Se i genitori del nostro bambino sono fortunati e, nonostante la crisi in corso, non perdono il lavoro, se sono pronti ad investire in capitale umano di marca italiana, è probabile che il ragazzo a 18 anni diventi cittadino. Ma –come ho anticipato – il testo base, finora approvato dalla maggioranza, ribadisce il criterio di una residenza continuativa e sempre regolare. Il nostro bambino diventerà cittadino solo se non ha mai lasciato l’Italia e solo se ha completato la scuola dell’obbligo italiana. Per intenderci non può fare un anno di scuola da qualche zio in Inghilterra o in Francia. Lo stesso testo ribadisce anche i 10 anni di attesa previsti dalla legge del 1992 per i genitori del bambino e aggiunge sia il requisito della carta di soggiorno per la quale si deve conoscere la lingua, sia l’obbligo di seguire un corso di un anno di cultura italiana.

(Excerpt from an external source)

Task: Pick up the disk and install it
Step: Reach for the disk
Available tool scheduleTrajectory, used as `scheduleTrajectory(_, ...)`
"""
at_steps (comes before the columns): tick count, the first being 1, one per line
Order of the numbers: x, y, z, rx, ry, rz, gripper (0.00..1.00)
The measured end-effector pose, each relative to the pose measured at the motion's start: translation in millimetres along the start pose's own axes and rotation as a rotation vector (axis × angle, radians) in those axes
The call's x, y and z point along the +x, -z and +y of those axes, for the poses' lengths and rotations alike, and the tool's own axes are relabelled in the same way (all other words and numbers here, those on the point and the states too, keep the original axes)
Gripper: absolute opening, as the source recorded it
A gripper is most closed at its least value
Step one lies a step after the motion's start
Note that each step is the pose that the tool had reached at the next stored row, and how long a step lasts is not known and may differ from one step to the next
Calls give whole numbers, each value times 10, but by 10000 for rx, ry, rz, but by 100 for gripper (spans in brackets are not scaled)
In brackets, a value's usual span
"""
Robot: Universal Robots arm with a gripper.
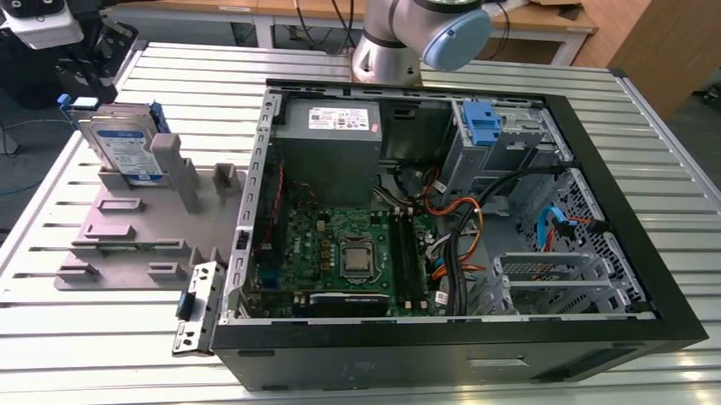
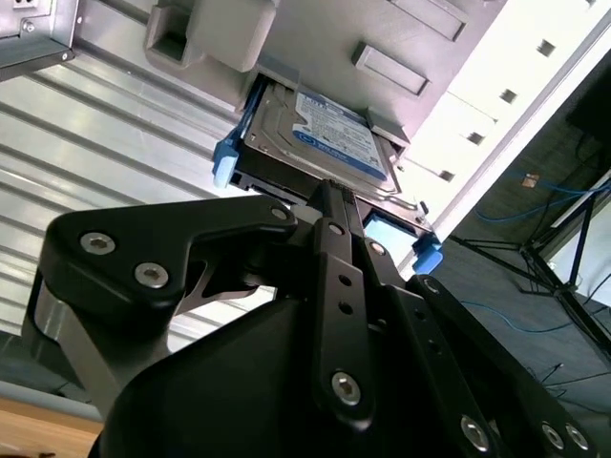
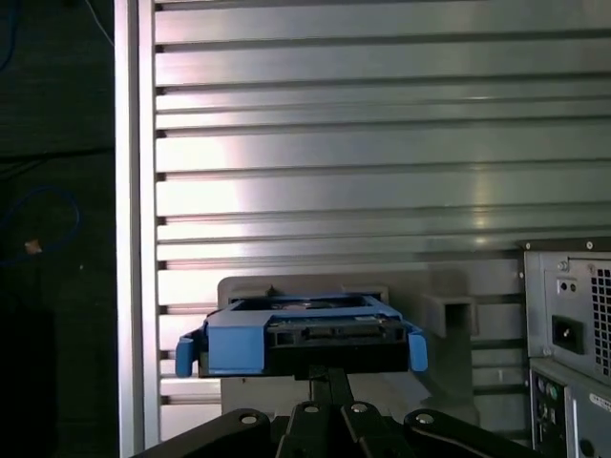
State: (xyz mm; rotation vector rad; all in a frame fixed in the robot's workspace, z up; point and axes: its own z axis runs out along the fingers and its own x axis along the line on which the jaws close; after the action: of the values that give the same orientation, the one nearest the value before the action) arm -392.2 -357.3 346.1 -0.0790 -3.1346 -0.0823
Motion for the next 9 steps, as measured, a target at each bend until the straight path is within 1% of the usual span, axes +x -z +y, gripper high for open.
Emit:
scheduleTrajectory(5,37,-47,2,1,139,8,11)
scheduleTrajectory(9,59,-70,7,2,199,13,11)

La nostra cicogna va anche in Perù, dove lascia un bambino in una famiglia che non parla e non parlerà mai una parola di italiano, il cui nonno emigrato dall’Italia ha sposato una peruviana di origine cilena, la figlia di quel nonno e madre del bimbo ha sposato un peruviano di origine cinese, ma basta che questa mamma vada a iscrivere il bambino al registro degli italiani all’estero per fare di lui un cittadino italiano. Mentre il bimbo di genitori stranieri nato in Italia dovrà stare fermo e buono, il peruviano, potrà risiedere, studiare entrare ed uscire dall’Italia e da tutti gli Stati dell’Unione Europea quando vorrà, potrà anche entrare negli Stati Uniti e in Canada senza obbligo di visto; diventato adulto potrà lavorare in Italia e nell’Unione Europea e, senza neanche aver mai visitato l’Italia, potrà votare per il Parlamento di uno stato di cui forse non sa nulla e di cui poco gli importa.

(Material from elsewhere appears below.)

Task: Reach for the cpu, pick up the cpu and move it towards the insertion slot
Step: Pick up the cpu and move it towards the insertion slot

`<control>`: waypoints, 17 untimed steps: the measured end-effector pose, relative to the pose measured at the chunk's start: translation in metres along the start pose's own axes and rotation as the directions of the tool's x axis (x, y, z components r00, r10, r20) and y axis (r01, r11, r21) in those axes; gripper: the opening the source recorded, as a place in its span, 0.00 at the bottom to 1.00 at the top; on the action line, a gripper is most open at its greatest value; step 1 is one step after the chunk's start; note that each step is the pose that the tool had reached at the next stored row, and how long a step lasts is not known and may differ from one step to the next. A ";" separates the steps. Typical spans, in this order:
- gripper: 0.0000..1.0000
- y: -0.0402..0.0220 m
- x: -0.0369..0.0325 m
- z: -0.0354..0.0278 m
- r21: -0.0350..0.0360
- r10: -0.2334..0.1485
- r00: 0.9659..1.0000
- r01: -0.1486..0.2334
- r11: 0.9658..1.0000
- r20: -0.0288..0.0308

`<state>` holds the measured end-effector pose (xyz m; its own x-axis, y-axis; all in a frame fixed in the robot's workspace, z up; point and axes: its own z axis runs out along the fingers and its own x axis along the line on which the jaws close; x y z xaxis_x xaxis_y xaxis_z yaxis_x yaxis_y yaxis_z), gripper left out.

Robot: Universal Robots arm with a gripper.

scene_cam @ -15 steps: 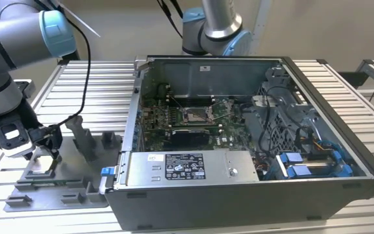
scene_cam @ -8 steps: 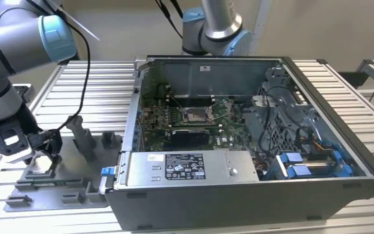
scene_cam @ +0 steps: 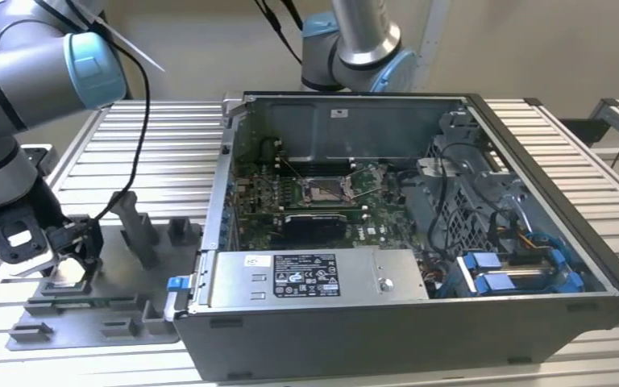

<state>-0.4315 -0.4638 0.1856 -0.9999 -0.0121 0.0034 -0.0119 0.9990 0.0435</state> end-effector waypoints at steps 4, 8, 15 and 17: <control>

La cicogna può depositare in un qualunque paese del mondo il nipote di una sola nonna o di un solo nonno emigrati in passato dall’Italia [28] e quel bambino avrà in dote la nostra cittadinanza, ma se deposita in Italia un piccolo con ascendenti non comunitari, la sua sorte come cittadino sarà molto incerta. Insomma, nel reparto maternità anche un singolo nonno può rendere molto diseguali due vicini di culla. Perfino le cicogne del passato, quelle degli antenati, segnano, anche oggi, i destini dei nuovi nati.

Ma basta il richiamo ad un’evidente e arbitraria negazione di uguaglianza a convincere l’opinione pubblica italiana? Se guardiamo i sondaggi [29], questi ci dicono che fortunatamente, nonostante i continui attacchi a una riforma della cittadinanza in senso più liberale, come quella che emerge dalla proposta bipartisan Granata–Sarubbi [30], l’opinione pubblica italiana è ancora favorevole a dare più agevolmente la cittadinanza almeno ai bambini nati o istruiti nel nostro paese. Forse presentare le ragioni dell’uguaglianza può non essere uno strumento risolutivo per ottenere una riforma equa, ma credo aiuti. Gli umani – come ho sostenuto all’inizio – amano i propri privilegi, purché, tuttavia, non appaiano persino ai loro occhi troppo odiosi.

Vorrei aggiungere, per concludere, altre due motivazioni a favore di una legge meno severa non solo per i minori, ma anche per gli adulti residenti stabili. Si tratta di motivazioni rivolte a quella parte di opinione pubblica, forse minoritaria, che ha ancora a cuore lo stato di salute della nostra democrazia.

Per fare questo può essere utile tornare alle due lezioni della storia che ho già utilizzato. Il caso francese ci insegna che bisogna sanare la discrepanza tra società e stato, non solo e tanto per il bene degli immigrati, ma di tutta la comunità nazionale. Il rapido declino della potenza ateniese ci ricorda che neppure alle democrazie antiche ha giovato avere una popolazione con troppi schiavi e meteci. E certo questa restrizione non può giovare ad una democrazia contemporanea che voglia continuare dignitosamente a definirsi tale.